Some classes that teach algorithm engineering:
What conferences / journals publish work in experimental algorithms / algorithm engineering?
- SIAM Symposium on Algorithm Engineering and Experiments (ALENEX)
- European Symposium on Algorithms (ESA): Engineering and Application Track
- Symposium on Experimental Algorithms (SEA)
- ACM Journal of Experimental Algorithmics (JEA)
What about bioinformatics?
- Here is an example of an older paper that presents itself in the mold of algorithm engineering:
- Moret, Bernard ME, David A. Bader, and Tandy Warnow. “High-performance algorithm engineering for computational phylogenetics.” The Journal of Supercomputing 22.1 (2002): 99-111.
- Here are two recent k-mer data structure bioinformatics papers
- Limasset, Antoine, et al. “Fast and scalable minimal perfect hashing for massive key sets.” 16th International Symposium on Experimental Algorithms. Vol. 11. 2017.
- Zentgraf, Jens, Timm, Henning , and Rahmann, Sven. “Cost-optimal assignment of elements in genome-scale multi-way bucketed Cuckoo hash tables.” ALENEX 2020.
Questions that I am left with:
- What does a paper in algorithm engineering / experimental algorithms look like? How is it different from other papers?
- I found this question difficult to answer. I looked through the recent ALENEX proceedings to get an idea. Compared to SODA papers, the difference was clear — there was always an experimental analysis, often extensive. But beyond that? It seemed that many bioinformatics papers published in a journal like Oxford Bioinformatics or in a conference like WABI and RECOMB could have been ALENEX papers. At least, the papers without much biology. I’m thinking for example of my papers on the compaction of de Bruijn graphs or on other papers for data structures for k-mers. Is it the case that for a paper to belong to the algorithm engineering community it should study an algorithm for a problem of BROAD interest, i.e. one that is relevant to more than just one application domain like bioinformatics? I don’t know.
- What is the relationship of algorithm engineering / experimental algorithms to Data Science?
- It seems like there is an intersection, e.g. the McGeoch book has a chapter on “Data Analysis” that would today be part of a Data Science course. Both fields differentiate themselves from Statistics and Computer Science by focusing on empirical performance, rather than theoretical properties of the algorithm or the data.
- What is the relationship of algorithm engineering / experimental algorithms to Computational Science?

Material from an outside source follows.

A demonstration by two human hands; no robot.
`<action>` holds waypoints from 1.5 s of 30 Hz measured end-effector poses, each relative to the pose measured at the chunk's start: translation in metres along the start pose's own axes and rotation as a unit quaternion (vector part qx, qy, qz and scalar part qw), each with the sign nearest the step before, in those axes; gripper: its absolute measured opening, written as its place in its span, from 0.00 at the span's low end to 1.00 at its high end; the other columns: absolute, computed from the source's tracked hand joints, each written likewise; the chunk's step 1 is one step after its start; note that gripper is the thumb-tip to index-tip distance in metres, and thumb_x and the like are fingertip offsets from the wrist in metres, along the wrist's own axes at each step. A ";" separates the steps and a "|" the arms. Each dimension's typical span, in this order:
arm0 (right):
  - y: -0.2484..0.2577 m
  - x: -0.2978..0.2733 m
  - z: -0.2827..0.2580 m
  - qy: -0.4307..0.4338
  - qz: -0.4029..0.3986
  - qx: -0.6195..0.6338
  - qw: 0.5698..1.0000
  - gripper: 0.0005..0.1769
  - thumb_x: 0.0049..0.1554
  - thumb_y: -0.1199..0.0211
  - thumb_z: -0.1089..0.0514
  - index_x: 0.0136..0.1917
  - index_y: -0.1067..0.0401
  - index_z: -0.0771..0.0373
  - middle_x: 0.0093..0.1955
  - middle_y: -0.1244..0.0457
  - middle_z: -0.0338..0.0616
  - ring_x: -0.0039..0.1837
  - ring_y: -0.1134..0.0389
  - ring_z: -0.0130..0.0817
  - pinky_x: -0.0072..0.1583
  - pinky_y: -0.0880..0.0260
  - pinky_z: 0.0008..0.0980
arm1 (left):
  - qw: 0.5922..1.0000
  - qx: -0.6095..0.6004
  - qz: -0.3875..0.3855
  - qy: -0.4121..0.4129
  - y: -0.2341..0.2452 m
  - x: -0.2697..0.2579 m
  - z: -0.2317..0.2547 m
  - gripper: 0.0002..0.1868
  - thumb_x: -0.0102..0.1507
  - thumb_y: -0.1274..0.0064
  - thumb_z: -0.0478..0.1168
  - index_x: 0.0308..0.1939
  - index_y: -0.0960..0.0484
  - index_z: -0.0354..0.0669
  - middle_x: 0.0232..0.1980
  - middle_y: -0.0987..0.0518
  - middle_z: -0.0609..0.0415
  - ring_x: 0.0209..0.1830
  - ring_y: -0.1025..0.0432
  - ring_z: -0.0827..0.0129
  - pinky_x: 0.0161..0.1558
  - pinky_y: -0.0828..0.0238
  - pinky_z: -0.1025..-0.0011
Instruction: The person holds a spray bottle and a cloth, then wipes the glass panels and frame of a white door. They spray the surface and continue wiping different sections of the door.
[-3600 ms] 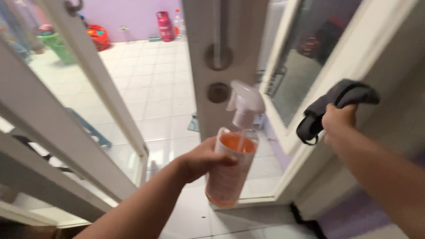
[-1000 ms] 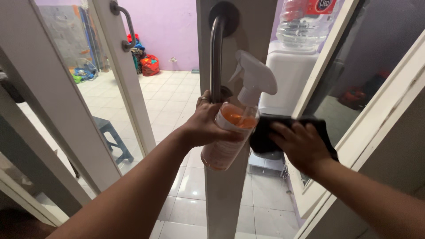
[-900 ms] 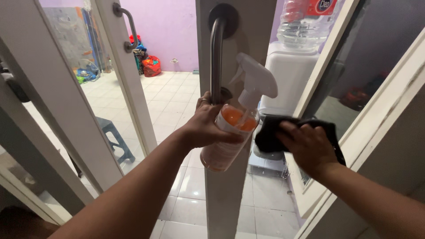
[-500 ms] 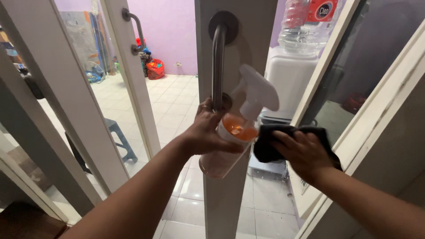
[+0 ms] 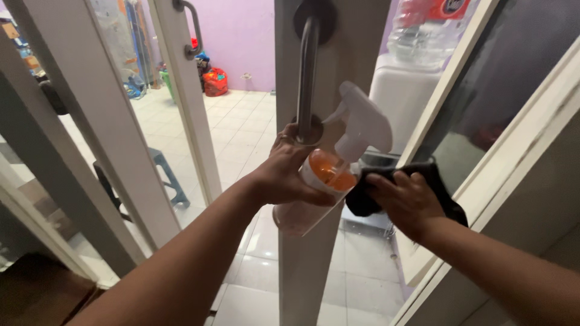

- What are the big open questions in the field of algorithm engineering / experimental algorithms?
- Bioinformaticians often get asked this question, and it’s not an easy one to answer for us. I’m not sure if it is even a fair question — should a field necessarily have major open questions? It’s not a natural science, and maybe a field that is engineering rather than science does not need to have such questions. Either way, are there such questions in algorithm engineering / experimental algorithms?